The Architect, 13th November 1875
It has been reported that Alfred Burder was responsible for the design of several houses in the Burton Street area of Loughborough, built in the 1870s and 1880s. However, the only confirmed Alfred Burder designed properties in Loughborough are Nos. 75 and 77, Park Road, a pair of semi-detached villas, which he designed in 1875 for Thomas Messenger, the previous owner of the horticultural business.
A sketch of the villas was published in The Architect Magazine on 13th November 1875. The design being, at the time, unusual for Loughborough, in that the villas faced away from the road, with the main rooms facing south-west across the long garden towards Charnwood Forest. The villas, which were still being built in November 1875, were described in an associated article: –
“…..The kitchen offices are in the basement, and consist of kitchen, scullery, coal-cellar, wine-cellar, larder and pantry, and w.c.; also a lift to communicate with the ground-floor. On the second-floor are three bed-rooms, and a linen closet.
The walls are built hollow of Tucker’s red bricks; the roofs are covered with plain tiles. The cost of the pair, not including boundary walls, will be about 1,450l.”
The brickwork, plastering and roofing was offered to tender, with Mr. Ludlam winning the contract with the lowest tender of £823 14s. 9d., against £1,060 from Mr. Barker, £910 from Mr. Wain and £870 from Mr. Moss. Unsurprisingly, Messrs. Messenger and Perkins undertook the plumbing and glazing for £93 15s.
|£,1060 0s. 0d.
£910 0s. 0d.
£870 0s. 0d.
£834 14s. 9d.
Plan of Nos. 75 and 77, Park Street – 1880
Walter Burder appears to have moved into No. 77, then known as Beacon View, almost as soon as it was built. He continued to live there for around ten years before moving to Field House, Ashby Road.
Plan of Nos. 75 and 77, Park Street – 1906
Nos. 75 and 77, are still extant today (2017) and appear essentially unaltered. However, with the building of Oliver Street, the gardens of both properties have been reduced and in the case of No. 77 lost almost completely to a modern bungalow. Also the original outbuildings of No. 77, have been converted for residential use and a new porch has been added to the main residence. The greenhouse (presumably one of Messenger’s) shown in the garden of the 1880 plan was removed prior to 1906.
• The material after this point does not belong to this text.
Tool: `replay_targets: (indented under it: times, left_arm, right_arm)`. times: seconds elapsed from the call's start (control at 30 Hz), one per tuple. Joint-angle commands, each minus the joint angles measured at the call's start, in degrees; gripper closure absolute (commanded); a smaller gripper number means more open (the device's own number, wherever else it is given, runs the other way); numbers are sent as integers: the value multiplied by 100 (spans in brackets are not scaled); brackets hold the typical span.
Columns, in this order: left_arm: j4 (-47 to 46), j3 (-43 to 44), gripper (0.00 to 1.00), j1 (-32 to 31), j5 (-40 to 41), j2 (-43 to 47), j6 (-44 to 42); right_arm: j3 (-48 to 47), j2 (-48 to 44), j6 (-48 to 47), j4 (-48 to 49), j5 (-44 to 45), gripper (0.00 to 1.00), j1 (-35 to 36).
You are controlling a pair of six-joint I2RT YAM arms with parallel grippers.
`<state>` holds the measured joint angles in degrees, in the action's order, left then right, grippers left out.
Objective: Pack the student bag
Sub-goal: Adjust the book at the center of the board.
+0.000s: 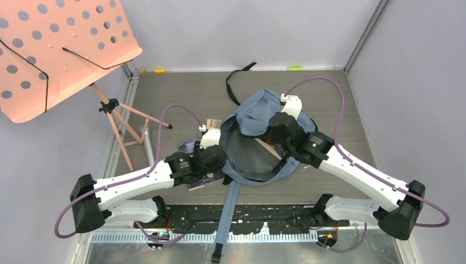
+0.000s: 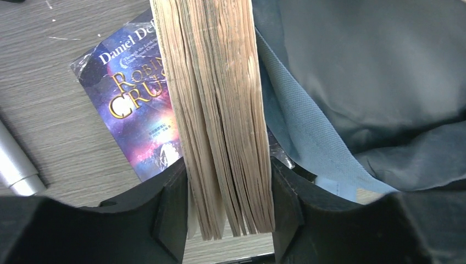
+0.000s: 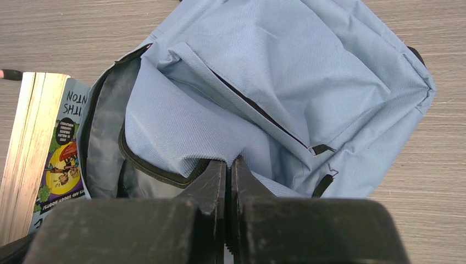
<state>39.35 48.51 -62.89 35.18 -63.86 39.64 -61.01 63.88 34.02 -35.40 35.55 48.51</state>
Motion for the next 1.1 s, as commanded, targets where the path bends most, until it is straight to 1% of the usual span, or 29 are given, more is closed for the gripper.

Two other houses, further along Park Road, opposite the end of Burton Street, are similarly designed. Again, they were owned, at one time, by Thomas Messenger, who for a period, lived in one of them. Albert Burder may well have also been responsible for their design. He might also have been for designing Nos. 19-23, Burton Street; similarly, once owned by Thomas Messenger.